▶ PROBLEM REQUIREMENTS: In the entries below, identify every line with the string "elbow" and copy it.
[[ RECORD SET, beginning ]]
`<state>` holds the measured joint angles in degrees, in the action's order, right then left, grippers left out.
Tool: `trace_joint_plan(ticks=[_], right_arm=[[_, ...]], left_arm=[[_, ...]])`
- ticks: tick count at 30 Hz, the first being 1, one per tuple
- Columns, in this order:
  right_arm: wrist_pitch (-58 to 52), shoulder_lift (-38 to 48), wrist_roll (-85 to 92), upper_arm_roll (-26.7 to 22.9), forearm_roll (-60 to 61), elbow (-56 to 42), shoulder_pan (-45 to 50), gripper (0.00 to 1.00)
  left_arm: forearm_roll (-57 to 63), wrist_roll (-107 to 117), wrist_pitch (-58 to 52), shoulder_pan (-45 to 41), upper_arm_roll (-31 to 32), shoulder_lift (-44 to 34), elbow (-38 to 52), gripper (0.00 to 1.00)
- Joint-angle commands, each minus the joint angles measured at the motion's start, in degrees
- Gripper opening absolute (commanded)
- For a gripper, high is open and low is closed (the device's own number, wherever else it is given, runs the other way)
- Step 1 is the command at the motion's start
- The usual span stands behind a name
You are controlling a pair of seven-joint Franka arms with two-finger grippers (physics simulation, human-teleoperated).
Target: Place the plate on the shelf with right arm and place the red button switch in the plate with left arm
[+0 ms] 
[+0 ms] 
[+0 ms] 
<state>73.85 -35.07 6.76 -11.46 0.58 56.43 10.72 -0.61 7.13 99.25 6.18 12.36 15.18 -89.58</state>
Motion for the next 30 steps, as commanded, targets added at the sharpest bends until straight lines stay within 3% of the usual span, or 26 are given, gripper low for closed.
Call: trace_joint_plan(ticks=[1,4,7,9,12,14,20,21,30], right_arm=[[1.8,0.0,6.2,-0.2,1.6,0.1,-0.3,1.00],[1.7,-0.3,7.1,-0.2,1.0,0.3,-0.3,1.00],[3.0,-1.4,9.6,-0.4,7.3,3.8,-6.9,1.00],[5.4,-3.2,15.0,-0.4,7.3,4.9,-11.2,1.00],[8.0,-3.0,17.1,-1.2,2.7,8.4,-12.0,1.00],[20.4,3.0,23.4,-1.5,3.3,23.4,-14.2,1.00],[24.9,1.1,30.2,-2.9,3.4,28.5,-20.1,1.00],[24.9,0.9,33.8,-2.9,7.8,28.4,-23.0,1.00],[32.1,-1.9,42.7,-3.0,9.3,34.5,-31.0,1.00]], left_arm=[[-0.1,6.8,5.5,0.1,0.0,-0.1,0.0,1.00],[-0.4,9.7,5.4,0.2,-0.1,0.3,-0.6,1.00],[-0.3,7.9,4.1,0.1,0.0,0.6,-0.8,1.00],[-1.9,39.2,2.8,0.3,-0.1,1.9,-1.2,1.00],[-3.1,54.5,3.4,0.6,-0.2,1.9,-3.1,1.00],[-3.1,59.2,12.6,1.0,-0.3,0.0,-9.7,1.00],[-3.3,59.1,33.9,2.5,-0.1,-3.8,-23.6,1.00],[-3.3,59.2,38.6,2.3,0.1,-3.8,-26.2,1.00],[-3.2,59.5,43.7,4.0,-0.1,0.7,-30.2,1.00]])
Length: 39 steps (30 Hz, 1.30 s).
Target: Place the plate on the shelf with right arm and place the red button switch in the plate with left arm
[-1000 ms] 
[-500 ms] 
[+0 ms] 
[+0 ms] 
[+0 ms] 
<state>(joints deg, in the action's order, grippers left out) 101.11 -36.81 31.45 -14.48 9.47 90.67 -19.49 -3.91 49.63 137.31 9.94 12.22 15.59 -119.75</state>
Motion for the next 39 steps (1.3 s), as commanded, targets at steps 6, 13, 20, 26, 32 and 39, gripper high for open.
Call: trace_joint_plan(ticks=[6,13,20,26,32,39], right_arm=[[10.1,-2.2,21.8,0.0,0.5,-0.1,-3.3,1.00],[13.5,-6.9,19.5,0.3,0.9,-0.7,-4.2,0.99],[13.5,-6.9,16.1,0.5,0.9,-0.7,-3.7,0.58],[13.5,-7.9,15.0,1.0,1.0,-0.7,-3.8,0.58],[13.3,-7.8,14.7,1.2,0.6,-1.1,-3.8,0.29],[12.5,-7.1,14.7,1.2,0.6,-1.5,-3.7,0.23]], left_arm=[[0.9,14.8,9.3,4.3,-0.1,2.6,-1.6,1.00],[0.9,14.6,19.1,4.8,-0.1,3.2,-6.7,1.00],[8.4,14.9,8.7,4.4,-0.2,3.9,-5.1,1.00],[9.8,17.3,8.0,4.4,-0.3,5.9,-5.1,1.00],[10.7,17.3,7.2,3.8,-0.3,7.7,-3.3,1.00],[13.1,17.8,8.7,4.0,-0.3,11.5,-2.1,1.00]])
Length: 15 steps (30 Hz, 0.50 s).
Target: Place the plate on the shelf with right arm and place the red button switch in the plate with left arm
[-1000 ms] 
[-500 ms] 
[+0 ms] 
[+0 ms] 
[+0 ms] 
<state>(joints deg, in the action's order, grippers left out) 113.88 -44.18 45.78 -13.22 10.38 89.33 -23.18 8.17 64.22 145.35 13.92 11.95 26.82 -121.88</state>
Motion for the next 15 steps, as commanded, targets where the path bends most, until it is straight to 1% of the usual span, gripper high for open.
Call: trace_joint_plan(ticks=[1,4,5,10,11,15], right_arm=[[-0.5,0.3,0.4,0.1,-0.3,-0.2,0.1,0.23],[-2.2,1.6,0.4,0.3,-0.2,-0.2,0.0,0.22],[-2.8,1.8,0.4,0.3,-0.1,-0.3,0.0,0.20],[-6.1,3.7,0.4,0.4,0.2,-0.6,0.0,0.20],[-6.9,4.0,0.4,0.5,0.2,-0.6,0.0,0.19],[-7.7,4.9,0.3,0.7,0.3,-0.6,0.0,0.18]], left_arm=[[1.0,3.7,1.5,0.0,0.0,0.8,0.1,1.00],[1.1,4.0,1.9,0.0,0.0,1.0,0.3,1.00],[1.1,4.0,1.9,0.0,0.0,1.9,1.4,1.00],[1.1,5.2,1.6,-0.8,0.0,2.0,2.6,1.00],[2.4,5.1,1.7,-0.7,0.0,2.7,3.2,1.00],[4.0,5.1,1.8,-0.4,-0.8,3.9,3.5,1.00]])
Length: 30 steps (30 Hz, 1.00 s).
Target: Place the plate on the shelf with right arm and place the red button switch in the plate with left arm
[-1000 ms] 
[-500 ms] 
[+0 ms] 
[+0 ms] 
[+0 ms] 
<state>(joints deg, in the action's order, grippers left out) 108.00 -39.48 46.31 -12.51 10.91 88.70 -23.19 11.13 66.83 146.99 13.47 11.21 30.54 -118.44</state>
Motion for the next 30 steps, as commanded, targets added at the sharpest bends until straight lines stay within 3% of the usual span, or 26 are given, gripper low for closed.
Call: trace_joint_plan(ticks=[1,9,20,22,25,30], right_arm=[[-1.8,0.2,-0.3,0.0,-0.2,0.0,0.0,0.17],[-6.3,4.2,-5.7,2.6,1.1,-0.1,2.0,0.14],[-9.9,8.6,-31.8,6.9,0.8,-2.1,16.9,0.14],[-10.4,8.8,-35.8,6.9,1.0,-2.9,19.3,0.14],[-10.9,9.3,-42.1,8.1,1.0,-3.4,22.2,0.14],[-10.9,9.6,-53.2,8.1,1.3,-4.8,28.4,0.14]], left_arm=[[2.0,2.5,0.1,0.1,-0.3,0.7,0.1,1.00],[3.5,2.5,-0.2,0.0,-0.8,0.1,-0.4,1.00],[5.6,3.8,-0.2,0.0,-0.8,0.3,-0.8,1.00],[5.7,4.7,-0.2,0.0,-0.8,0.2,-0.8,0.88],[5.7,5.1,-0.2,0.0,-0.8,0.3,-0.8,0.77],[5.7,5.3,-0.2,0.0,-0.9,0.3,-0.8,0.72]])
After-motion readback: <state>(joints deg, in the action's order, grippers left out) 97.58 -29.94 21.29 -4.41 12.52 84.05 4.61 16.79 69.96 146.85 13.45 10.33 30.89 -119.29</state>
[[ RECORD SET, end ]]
▶ YOUR RESPONSE:
  right_arm: wrist_pitch (-58 to 52), shoulder_lift (-38 to 48), wrist_roll (-85 to 92), upper_arm_roll (-26.7 to 22.9), forearm_roll (-60 to 61), elbow (-56 to 42), shoulder_pan (-45 to 50), gripper (0.00 to 1.00)
  left_arm: forearm_roll (-57 to 63), wrist_roll (-107 to 117), wrist_pitch (-58 to 52), shoulder_pan (-45 to 41), upper_arm_roll (-31 to 32), shoulder_lift (-44 to 34), elbow (-38 to 52), gripper (0.00 to 1.00)

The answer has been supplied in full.